▸ **Work instruction**: Every line of the material below needs to be copied exactly; omit the pictures.

▸ **Dataset extract**:
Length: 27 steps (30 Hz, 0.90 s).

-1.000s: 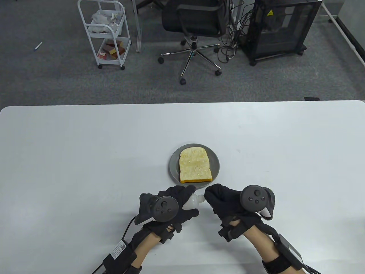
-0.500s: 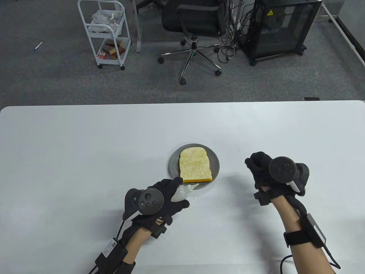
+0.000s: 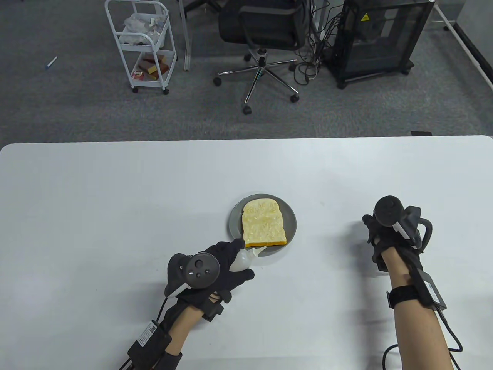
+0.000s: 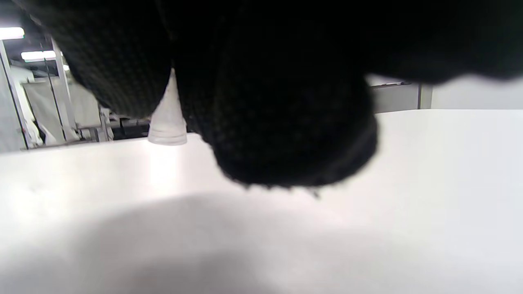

▸ **Response**:
Length: 27 steps (30 Hz, 0.90 s).

-1.000s: 
-0.500s: 
+0.000s: 
+0.000s: 

This exercise is now done.